Os próximos torneios a serem abarcados pelo protocolo são as
séries D masculina, que inicia em setembro, e a A2 feminina, que recomeça em
outubro. As competições seguirão as diretrizes atuais, mas, devido à realidade
das divisões, que reúnem times de menor estrutura e condições financeiras,
algumas adaptações podem ser feitas. “Eventualmente, a pesquisa de antígeno
viral ou os exames do tipo Lamp [coleta pela saliva] podem ser opções. Estamos
avaliando e ajustando o protocolo de acordo com a caraterística das equipes,
sem diminuir em nada o grau de segurança”, diz Starling.
Modelo próprio
O protocolo da CBF não é exatamente unânime. No último dia
11, o Sindicato dos Atletas de São Paulo (Sapesp) enviou ofício à entidade
pedindo mudanças, ameaçando entrar com ação e paralisar os campeonatos. À Agência
Brasil, o presidente do sindicato, Rinaldo Martorelli, citou como exemplos
que, a seu ver, poderiam ser adaptados à realidade brasileira, o Campeonato
Alemão, com isolamento das delegações por até sete dias antes de cada partida,
e a NBA, liga de basquete norte-americana, que reuniu atletas e comissões
técnicas em uma bolha na Disney, para término da temporada.
Os médicos ouvidos pela Agência Brasil veem
dificuldade de aplicação dos modelos por aqui. “Cada time [de futebol] tem,
pelo menos, 42 pessoas escaladas [para um jogo]. Viagens, como faz? Não tem
como não isolar o jogador, ele irá ao aeroporto, pegará voo, encontrará outras
pessoas.
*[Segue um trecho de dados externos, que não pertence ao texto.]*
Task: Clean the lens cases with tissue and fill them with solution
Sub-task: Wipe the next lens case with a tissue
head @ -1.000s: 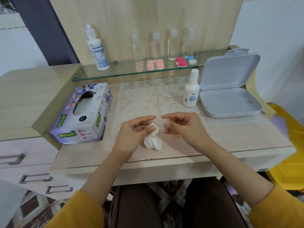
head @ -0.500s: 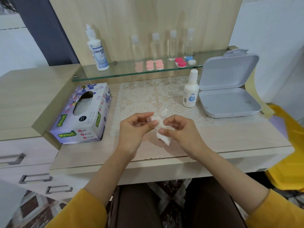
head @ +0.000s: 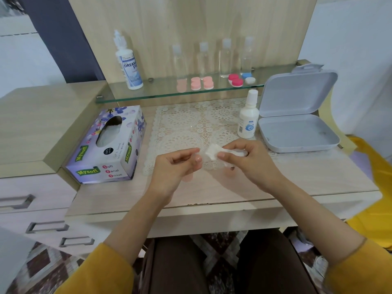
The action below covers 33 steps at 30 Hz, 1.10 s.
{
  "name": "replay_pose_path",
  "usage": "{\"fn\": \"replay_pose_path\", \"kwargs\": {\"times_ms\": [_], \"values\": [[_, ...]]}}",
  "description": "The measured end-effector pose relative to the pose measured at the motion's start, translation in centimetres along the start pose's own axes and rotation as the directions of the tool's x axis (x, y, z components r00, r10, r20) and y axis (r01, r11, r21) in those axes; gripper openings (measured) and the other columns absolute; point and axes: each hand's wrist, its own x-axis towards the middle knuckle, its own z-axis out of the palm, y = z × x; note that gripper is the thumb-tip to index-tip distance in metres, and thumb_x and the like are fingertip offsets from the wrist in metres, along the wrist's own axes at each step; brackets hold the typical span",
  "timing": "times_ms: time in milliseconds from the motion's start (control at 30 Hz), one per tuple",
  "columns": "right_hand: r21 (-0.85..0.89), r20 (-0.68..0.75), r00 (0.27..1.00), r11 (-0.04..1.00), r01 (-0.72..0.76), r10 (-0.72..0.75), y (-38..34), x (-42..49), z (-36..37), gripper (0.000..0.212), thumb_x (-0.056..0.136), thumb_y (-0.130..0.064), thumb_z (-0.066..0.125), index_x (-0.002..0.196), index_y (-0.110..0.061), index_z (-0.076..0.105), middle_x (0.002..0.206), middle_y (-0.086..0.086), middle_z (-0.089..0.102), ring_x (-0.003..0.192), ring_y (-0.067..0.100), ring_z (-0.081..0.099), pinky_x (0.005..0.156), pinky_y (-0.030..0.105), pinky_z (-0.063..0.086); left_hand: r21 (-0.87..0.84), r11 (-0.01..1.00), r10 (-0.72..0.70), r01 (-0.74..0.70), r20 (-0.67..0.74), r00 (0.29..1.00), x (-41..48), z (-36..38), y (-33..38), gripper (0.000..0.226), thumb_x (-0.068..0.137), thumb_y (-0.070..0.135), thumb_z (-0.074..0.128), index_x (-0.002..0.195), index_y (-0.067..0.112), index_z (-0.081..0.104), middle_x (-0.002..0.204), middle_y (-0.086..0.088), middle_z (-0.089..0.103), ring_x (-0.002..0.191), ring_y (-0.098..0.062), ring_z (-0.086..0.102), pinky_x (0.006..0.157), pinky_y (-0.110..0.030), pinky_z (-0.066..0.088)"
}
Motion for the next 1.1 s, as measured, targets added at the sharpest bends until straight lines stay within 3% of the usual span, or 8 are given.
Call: {"fn": "replay_pose_path", "kwargs": {"times_ms": [133, 233, 567, 733, 867, 967, 1100], "values": [[0.0, -0.011, 1.0, 1.0, -0.002, 0.002, -0.1, 0.3, 0.3, 0.015, 0.071, 0.001, 0.074, 0.077, -0.007, 0.062, 0.073, 0.016, 0.062, 0.053, 0.018, 0.062, 0.048, 0.019, 0.048, -0.012, 1.0, -0.019, 0.019, 0.031, 0.999, -0.3, 0.1, 0.0, 0.019, 0.075, -0.002, 0.066, 0.09, 0.009, 0.069, 0.08, -0.009, 0.072, 0.077, -0.018, 0.07, 0.08, -0.024, 0.055], [0.033, -0.004, 0.999, 0.998, -0.045, 0.046, 0.0, 0.4, 0.4, 0.021, 0.069, 0.002, 0.075, 0.086, -0.005, 0.065, 0.087, 0.019, 0.063, 0.063, 0.029, 0.066, 0.054, 0.029, 0.057, -0.009, 1.0, -0.018, 0.018, 0.049, 0.999, -0.4, 0.3, 0.2, 0.019, 0.074, -0.006, 0.065, 0.087, 0.008, 0.07, 0.075, -0.008, 0.072, 0.073, -0.017, 0.069, 0.075, -0.021, 0.056], [-0.08, -0.023, 0.999, 0.996, -0.046, 0.044, 0.2, 0.5, 0.7, 0.004, 0.078, -0.007, 0.07, 0.079, -0.003, 0.068, 0.063, 0.009, 0.068, 0.052, 0.017, 0.066, 0.061, 0.034, 0.054, 0.003, 1.0, -0.014, 0.014, 0.044, 0.999, -0.4, 0.4, 0.4, 0.017, 0.076, -0.004, 0.065, 0.085, 0.01, 0.07, 0.074, -0.006, 0.072, 0.072, -0.016, 0.07, 0.07, -0.018, 0.055], [0.007, 0.056, 0.995, 0.997, -0.081, 0.08, 0.6, 0.2, 0.3, 0.016, 0.077, 0.0, 0.069, 0.093, 0.003, 0.069, 0.072, 0.016, 0.069, 0.057, 0.014, 0.066, 0.066, 0.02, 0.051, 0.0, 0.999, -0.041, 0.041, 0.028, 0.999, -0.3, 0.2, 0.2, 0.016, 0.076, -0.003, 0.065, 0.088, 0.008, 0.069, 0.077, -0.007, 0.072, 0.074, -0.018, 0.07, 0.072, -0.02, 0.056], [-0.01, -0.03, 0.997, 0.998, -0.065, 0.065, 0.9, 0.2, 0.9, 0.012, 0.069, -0.006, 0.077, 0.079, -0.003, 0.071, 0.066, 0.017, 0.069, 0.054, 0.02, 0.064, 0.058, 0.023, 0.05, -0.022, 0.997, -0.068, 0.068, 0.027, 0.997, -0.4, 0.5, 0.1, 0.015, 0.077, -0.005, 0.064, 0.086, 0.005, 0.069, 0.073, -0.006, 0.072, 0.069, -0.015, 0.07, 0.069, -0.019, 0.056], [0.027, -0.061, 0.993, 0.995, -0.097, 0.099, 1.0, 0.4, 0.9, 0.003, 0.075, -0.005, 0.073, 0.074, -0.005, 0.069, 0.068, 0.015, 0.069, 0.056, 0.02, 0.067, 0.062, 0.025, 0.054, -0.027, 0.997, -0.072, 0.073, 0.028, 0.997, -0.3, 0.7, 0.1, 0.014, 0.078, -0.005, 0.063, 0.086, 0.005, 0.069, 0.073, -0.007, 0.072, 0.07, -0.015, 0.069, 0.067, -0.017, 0.055], [0.092, 0.039, 0.991, 0.988, -0.128, 0.125, 0.9, 0.4, 0.4, 0.013, 0.077, 0.002, 0.068, 0.088, -0.004, 0.07, 0.082, 0.014, 0.07, 0.065, 0.014, 0.067, 0.066, 0.018, 0.053, -0.028, 0.997, -0.077, 0.078, 0.015, 0.997, 0.0, 0.4, 0.2, 0.013, 0.077, -0.002, 0.065, 0.086, 0.007, 0.069, 0.075, -0.006, 0.072, 0.07, -0.016, 0.069, 0.068, -0.017, 0.055]]}}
No estádio, há muito mais pessoas envolvidas. Para um estádio funcionar,
precisa de umas 100 pessoas. E a gente está falando de um campeonato que vai
até março”, pondera Einsfeld, da São Camilo. “Não valeria a pena do ponto de
vista financeiro e mental, e não traria qualquer diferença ou benefício, dado
que a gente está fazendo a testagem de todo mundo com segurança antes do jogo”,
completa.
Starling, da SBI, pensa de forma semelhante. “Temos que
achar nosso próprio modelo de retorno, ou tentativa de retorno a uma
normalidade. Acho, sim, que a experiência que tem sido desenvolvida aqui pode
servir para inúmeros outros países e continentes, como o africano ou o
asiático. O registro epidemiológico, as análises estatísticas e o segmento das
análises genéticas virais vão gerar uma série de trabalhos científicos para
um case nacional. É a expectativa que temos”, conclui.